Ghana : le Parlement adopte une loi anti-LGBT+, jusqu’à 3 ans de prison pour relations homosexuelles

Jusqu’à trois ans de prison pour une personne ayant eu des relations homosexuelles : le parlement du Ghana a adopté ce vendredi une loi anti-LGBT+.

Cette loi, intitulée « sur les droits sexuels et les valeurs familiales », est considérée très répressive. Elle prévoit jusqu’à trois ans d’emprisonnement pour une personne ayant eu des relations homosexuelles, et entre trois et cinq ans pour la « promotion, le parrainage ou le soutien intentionnel d’activités LGBT+ ».

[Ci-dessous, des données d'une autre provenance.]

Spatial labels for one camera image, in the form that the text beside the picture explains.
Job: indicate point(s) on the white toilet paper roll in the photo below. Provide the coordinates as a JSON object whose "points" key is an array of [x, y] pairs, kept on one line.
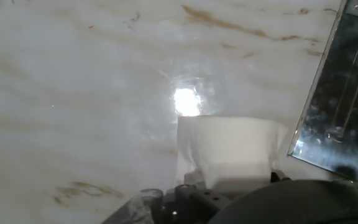
{"points": [[232, 149]]}

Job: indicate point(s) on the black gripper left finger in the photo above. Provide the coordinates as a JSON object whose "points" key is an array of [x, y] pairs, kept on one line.
{"points": [[182, 202]]}

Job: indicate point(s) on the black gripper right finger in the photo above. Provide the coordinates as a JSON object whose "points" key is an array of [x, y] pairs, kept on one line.
{"points": [[279, 176]]}

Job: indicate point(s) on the marble pattern table sheet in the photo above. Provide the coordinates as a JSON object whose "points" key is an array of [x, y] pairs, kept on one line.
{"points": [[73, 93]]}

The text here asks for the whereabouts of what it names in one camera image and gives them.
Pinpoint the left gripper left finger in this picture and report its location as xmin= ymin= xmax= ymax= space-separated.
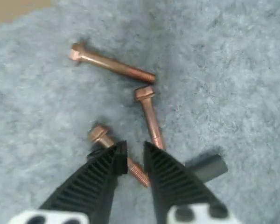
xmin=6 ymin=140 xmax=128 ymax=224

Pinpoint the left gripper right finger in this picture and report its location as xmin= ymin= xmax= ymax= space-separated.
xmin=143 ymin=140 xmax=242 ymax=224

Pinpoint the dark grey cylindrical sleeve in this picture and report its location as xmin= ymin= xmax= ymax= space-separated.
xmin=184 ymin=154 xmax=229 ymax=184

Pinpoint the copper hex flange bolt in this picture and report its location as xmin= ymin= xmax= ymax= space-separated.
xmin=68 ymin=42 xmax=156 ymax=84
xmin=88 ymin=125 xmax=152 ymax=188
xmin=133 ymin=85 xmax=166 ymax=150

Le texte avait déjà été adopté à l’unanimité par le parlement en février 2024, mais l’ancien président Nana Akufo-Addo, en fonction jusqu’au 7 janvier 2025, n’avait pas signé le texte de loi. Selon la constitution du Ghana, les projets et propositions de loi qui ne sont pas signés par le président avant la fin d’une législature deviennent automatiquement caducs, nécessitant un nouvel examen par le nouveau parlement. Le projet de loi a conservé ses dispositions fondamentales, mais a prévu des dérogations pour les professionnels du droit, des médias et de la santé. Cette loi intervient peu après le durcissement des peines encourues par les personnes LGBT+ au Sénégal et au Burkina Faso. Comme l’a rapporté Le Parisien, les défenseurs des droits humains et plusieurs organisations internationales ont condamné ce projet de loi. Le président John Mahama, qui a affirmé son soutien au projet de loi pendant sa campagne et après son élection, doit désormais ratifier la loi pour qu’elle entre en vigueur. Le Ghana, pays conservateur très religieux à majorité chrétienne, interdit les relations entre personnes de même sexe par une loi datant de l’ère coloniale, mais il n’y a eu jusqu’ici aucune poursuite pour ces motifs. Le ministre de la Culture Amadou Ba a déclaré que l’ancien régime protégeait les homosexuels.